> Problem description
Exactly the lines below starting at the line with "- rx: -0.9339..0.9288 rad" and ending at the line with "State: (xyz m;" are wanted, with both ends included. Leave out the pictures and add no other lines.

Extracted material: Begin

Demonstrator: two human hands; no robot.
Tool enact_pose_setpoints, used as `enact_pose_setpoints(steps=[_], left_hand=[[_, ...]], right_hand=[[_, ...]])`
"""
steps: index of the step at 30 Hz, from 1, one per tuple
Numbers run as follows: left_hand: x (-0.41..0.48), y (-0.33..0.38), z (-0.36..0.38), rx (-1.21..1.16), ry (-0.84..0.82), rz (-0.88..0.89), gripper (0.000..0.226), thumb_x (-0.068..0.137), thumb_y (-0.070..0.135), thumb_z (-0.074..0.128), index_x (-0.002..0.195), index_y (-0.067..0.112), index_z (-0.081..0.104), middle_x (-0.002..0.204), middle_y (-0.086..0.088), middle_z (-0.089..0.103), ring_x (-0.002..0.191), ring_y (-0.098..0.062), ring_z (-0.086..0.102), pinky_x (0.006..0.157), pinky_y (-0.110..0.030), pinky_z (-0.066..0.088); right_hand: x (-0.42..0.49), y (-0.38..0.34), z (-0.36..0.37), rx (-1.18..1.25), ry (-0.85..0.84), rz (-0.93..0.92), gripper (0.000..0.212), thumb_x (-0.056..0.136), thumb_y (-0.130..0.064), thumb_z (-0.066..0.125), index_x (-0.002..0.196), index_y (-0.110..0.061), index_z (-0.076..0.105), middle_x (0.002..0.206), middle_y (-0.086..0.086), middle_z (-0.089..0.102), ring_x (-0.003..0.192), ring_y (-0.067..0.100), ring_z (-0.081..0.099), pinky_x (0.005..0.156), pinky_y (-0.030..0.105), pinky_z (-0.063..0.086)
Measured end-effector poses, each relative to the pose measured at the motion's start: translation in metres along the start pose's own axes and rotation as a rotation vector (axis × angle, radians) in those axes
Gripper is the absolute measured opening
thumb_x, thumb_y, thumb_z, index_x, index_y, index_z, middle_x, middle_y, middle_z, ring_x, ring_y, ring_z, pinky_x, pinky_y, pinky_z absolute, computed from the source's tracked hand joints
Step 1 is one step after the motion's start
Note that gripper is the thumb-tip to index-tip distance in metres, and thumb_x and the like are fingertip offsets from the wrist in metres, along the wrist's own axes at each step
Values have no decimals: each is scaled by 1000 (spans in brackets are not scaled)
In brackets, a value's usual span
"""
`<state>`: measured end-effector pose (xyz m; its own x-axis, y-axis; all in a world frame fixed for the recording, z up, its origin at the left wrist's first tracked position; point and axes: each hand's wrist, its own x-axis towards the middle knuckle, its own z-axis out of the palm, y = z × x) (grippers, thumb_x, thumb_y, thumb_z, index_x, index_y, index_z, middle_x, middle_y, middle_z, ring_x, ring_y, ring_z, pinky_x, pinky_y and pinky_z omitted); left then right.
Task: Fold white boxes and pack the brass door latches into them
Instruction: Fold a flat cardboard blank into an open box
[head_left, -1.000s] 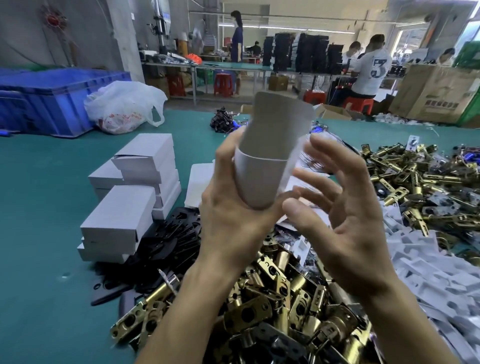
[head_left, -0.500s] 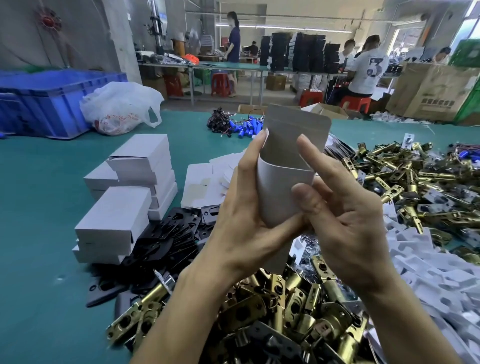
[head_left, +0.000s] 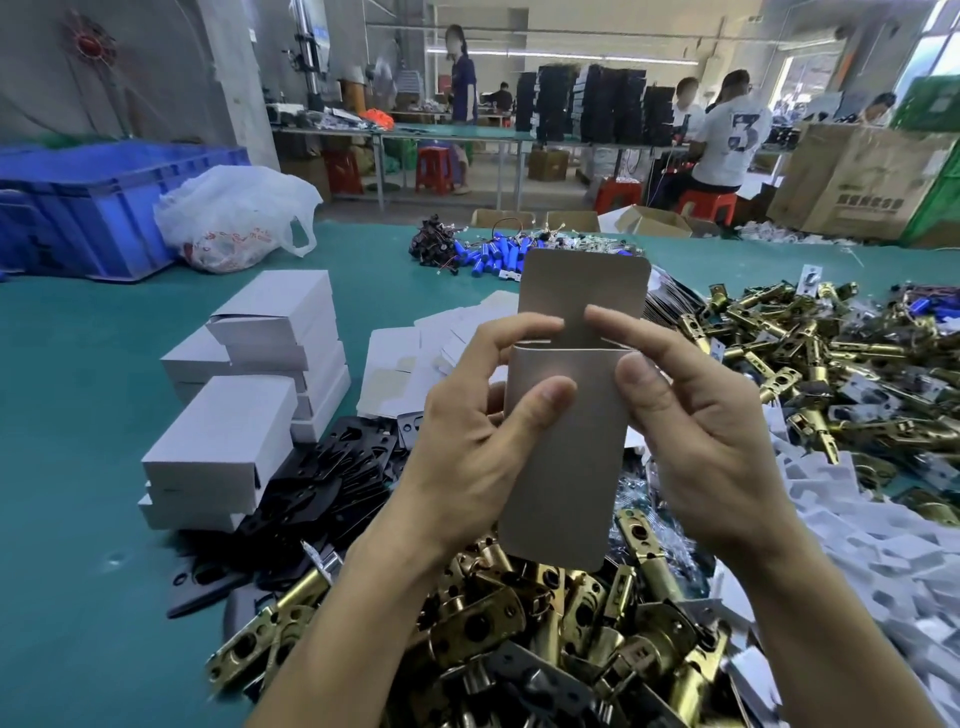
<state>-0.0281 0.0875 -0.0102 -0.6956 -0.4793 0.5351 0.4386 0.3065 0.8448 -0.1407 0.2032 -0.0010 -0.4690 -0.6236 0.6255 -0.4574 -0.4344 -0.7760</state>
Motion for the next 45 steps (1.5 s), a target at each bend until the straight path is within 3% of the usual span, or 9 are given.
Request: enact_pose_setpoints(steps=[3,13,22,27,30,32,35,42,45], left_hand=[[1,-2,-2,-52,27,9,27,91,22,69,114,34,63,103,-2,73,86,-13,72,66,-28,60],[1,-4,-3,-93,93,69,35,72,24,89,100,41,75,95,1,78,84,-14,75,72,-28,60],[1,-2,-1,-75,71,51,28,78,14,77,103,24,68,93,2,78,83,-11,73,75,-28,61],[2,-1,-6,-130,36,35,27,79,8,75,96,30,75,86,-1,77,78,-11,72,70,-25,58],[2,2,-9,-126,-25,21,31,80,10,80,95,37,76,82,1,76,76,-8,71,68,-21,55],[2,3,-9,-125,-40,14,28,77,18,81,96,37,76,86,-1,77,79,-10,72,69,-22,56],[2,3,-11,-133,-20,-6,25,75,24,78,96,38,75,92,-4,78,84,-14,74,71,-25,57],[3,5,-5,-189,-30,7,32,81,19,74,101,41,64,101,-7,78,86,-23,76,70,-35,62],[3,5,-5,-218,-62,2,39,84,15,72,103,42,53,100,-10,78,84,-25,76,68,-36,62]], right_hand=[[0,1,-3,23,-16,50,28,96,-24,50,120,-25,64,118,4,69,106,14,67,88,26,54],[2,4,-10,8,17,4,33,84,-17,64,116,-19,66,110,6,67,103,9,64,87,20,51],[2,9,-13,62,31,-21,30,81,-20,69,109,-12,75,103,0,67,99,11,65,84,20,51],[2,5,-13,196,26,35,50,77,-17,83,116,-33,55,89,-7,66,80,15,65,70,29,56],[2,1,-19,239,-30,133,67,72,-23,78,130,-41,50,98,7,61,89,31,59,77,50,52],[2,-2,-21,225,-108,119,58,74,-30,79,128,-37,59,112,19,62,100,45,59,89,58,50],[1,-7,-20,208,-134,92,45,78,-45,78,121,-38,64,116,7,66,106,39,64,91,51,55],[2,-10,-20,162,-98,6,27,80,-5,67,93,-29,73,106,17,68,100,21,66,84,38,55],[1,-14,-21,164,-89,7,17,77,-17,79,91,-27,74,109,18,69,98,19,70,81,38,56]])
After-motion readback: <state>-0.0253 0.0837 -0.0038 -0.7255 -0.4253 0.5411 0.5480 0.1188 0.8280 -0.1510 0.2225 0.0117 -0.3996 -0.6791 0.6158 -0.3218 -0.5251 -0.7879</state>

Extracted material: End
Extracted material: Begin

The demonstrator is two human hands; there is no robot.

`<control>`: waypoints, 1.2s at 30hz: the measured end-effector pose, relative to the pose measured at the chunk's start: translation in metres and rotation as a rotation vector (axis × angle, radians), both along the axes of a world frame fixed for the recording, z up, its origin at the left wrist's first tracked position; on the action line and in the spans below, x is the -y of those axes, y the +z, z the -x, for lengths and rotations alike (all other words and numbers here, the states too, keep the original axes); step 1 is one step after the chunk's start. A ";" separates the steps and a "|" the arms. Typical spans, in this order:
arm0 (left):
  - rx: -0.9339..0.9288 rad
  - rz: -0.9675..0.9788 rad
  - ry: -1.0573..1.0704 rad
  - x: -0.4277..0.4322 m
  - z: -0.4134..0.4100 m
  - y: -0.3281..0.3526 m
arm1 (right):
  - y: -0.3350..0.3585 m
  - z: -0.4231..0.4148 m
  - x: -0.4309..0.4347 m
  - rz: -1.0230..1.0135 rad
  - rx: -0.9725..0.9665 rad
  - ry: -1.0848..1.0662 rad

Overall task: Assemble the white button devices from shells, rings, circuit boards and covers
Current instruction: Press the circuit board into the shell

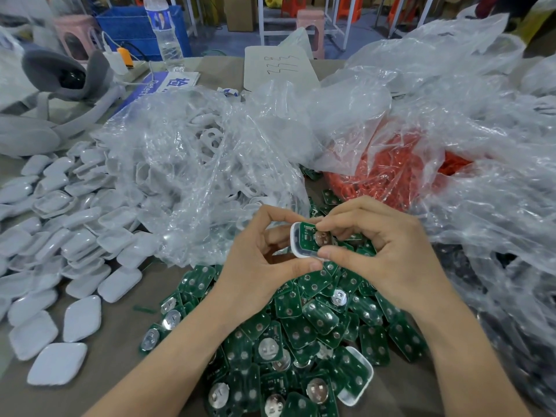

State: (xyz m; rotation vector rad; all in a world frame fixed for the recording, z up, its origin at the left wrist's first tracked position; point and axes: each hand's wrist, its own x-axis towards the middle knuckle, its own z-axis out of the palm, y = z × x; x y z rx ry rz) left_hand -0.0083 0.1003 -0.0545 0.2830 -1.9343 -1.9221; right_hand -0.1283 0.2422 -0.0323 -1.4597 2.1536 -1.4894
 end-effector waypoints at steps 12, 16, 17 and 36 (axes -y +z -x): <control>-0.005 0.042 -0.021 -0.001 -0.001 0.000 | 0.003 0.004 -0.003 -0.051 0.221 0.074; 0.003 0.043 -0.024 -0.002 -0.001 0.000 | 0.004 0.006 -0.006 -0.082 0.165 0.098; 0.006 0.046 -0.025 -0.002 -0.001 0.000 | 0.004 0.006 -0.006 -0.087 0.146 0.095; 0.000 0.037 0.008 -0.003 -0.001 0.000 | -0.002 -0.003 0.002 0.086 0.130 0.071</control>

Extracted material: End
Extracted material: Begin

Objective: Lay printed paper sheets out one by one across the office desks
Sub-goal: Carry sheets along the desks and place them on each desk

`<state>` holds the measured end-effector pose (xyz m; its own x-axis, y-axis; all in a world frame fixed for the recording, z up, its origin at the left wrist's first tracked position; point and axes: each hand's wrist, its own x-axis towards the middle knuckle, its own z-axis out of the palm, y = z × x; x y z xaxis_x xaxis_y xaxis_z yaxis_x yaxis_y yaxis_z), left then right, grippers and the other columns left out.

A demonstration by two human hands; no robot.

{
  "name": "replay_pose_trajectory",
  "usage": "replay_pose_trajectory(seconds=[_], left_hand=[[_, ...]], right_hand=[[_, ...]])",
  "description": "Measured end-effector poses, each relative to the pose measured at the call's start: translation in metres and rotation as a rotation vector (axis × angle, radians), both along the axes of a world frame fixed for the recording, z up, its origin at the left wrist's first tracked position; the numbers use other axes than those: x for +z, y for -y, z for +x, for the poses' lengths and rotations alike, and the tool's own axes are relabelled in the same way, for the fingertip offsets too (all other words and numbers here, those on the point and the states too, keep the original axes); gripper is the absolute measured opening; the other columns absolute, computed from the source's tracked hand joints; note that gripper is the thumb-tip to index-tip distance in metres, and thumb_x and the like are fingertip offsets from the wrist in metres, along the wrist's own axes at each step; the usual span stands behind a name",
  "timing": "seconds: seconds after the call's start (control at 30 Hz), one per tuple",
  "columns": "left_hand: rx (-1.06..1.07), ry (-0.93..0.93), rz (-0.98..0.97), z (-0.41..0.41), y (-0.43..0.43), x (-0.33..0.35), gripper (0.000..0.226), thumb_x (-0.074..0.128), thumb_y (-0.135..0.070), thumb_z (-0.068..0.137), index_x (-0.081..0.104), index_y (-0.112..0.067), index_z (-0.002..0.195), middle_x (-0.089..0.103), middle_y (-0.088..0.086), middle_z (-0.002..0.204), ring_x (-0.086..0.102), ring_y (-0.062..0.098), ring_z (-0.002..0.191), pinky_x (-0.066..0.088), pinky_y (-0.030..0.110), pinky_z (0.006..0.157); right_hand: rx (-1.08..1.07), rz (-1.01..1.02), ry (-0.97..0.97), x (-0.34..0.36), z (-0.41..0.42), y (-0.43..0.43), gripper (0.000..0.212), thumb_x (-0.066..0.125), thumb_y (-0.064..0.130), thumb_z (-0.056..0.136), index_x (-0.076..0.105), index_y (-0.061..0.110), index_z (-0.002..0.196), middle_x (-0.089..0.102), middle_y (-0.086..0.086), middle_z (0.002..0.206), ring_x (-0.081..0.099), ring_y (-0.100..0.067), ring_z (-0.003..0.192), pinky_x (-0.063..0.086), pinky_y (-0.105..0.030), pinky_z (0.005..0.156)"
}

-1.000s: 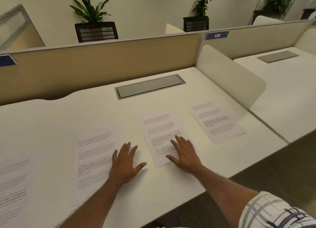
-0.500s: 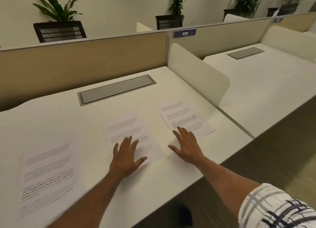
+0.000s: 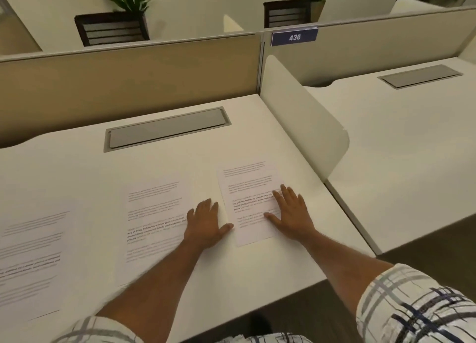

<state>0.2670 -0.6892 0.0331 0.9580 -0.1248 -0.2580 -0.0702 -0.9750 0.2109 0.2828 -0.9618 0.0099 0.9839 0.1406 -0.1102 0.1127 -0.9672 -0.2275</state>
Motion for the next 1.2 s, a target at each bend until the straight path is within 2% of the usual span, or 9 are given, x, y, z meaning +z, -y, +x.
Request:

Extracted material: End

> Answer for the task
  - rx: -0.9339..0.9288 rad
  - rz: -0.9675..0.9788 rad
  - ry: -1.0573..1.0704 rad
  - x: -0.4277..0.4322 m
  - z: -0.4134..0.4100 m
  - y: -0.3281..0.3526 m
arm1 (right):
  - y: -0.3350..0.3585 m
  - z: -0.4231..0.4148 m
  - x: -0.4309..0.4347 m
  - rz: -1.0230..1.0135 rad
  - rx: -0.9725..0.9665 rad
  - ry: -1.0848..1.0662 rad

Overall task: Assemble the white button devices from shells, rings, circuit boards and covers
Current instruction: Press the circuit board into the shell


State: (xyz m; rotation vector rad; all in a world frame fixed for the recording, z up, its origin at the left wrist's first tracked position; point and axes: each hand's wrist, its own x-axis towards the middle knuckle, its own z-axis out of the palm, y = z × x; x y z rx ry rz) left_hand -0.0083 0.1003 -0.0545 0.2830 -1.9343 -1.9221; right_hand -0.1283 0.2422 -0.0323 -1.4597 2.1536 -1.4894

Nothing further is needed for this answer.